* **Aim of the task**
The expected output is the data below, restated word for word.
********************
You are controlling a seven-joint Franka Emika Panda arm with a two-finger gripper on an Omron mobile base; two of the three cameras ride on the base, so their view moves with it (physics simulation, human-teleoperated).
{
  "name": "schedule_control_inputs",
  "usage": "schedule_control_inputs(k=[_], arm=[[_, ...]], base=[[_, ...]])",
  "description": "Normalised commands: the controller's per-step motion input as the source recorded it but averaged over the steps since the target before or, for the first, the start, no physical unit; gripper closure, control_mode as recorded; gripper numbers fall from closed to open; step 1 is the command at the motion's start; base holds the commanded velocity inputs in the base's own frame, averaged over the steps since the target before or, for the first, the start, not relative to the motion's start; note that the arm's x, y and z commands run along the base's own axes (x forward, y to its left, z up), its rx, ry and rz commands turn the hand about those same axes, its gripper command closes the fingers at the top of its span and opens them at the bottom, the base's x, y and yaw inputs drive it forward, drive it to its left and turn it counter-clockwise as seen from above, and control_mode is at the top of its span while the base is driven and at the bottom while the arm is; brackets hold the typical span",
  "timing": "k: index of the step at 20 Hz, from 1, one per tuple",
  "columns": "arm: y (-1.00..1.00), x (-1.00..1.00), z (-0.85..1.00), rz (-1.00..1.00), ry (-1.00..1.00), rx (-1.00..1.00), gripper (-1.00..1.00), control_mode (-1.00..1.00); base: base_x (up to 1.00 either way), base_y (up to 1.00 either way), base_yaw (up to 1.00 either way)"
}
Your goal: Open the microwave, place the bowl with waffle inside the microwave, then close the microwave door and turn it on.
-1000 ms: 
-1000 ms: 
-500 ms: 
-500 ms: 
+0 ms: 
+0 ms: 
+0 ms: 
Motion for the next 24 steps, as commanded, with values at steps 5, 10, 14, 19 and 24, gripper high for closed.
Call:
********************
* **Exercise answer**
You are controlling a seven-joint Franka Emika Panda arm with a two-finger gripper on an Omron mobile base; two of the three cameras ride on the base, so their view moves with it (physics simulation, human-teleoperated).
{
  "name": "schedule_control_inputs",
  "usage": "schedule_control_inputs(k=[_], arm=[[_, ...]], base=[[_, ...]])",
  "description": "Normalised commands: the controller's per-step motion input as the source recorded it but averaged over the steps since the target before or, for the first, the start, no physical unit; gripper closure, control_mode as recorded; gripper numbers fall from closed to open; step 1 is the command at the motion's start; base holds the commanded velocity inputs in the base's own frame, averaged over the steps since the target before or, for the first, the start, not relative to the motion's start; note that the arm's x, y and z commands run along the base's own axes (x forward, y to its left, z up), its rx, ry and rz commands turn the hand about those same axes, its gripper command closes the fingers at the top of its span and opens them at the bottom, the base's x, y and yaw inputs drive it forward, drive it to its left and turn it counter-clockwise as seen from above, and control_mode is at the top of its span while the base is driven and at the bottom while the arm is; brackets hold the typical span",
  "timing": "k: index of the step at 20 Hz, from 1, one per tuple",
  "columns": "arm: y (-1.00..1.00), x (-1.00..1.00), z (-0.85..1.00), rz (-1.00..1.00), ry (-1.00..1.00), rx (-1.00..1.00), gripper (-1.00..1.00), control_mode (-1.00..1.00); base: base_x (up to 1.00 either way), base_y (up to 1.00 either way), base_yaw (up to 1.00 either way)"
}
Your goal: Open the microwave, place the bowl with waffle inside the microwave, then close the microwave door and turn it on.
-1000 ms: 
-1000 ms: 
-500 ms: 
-500 ms: 
+0 ms: 
+0 ms: 
+0 ms: 
Motion for the next 24 steps, as commanded, with values at steps 5, 10, 14, 19 and 24, gripper high for closed.
Call:

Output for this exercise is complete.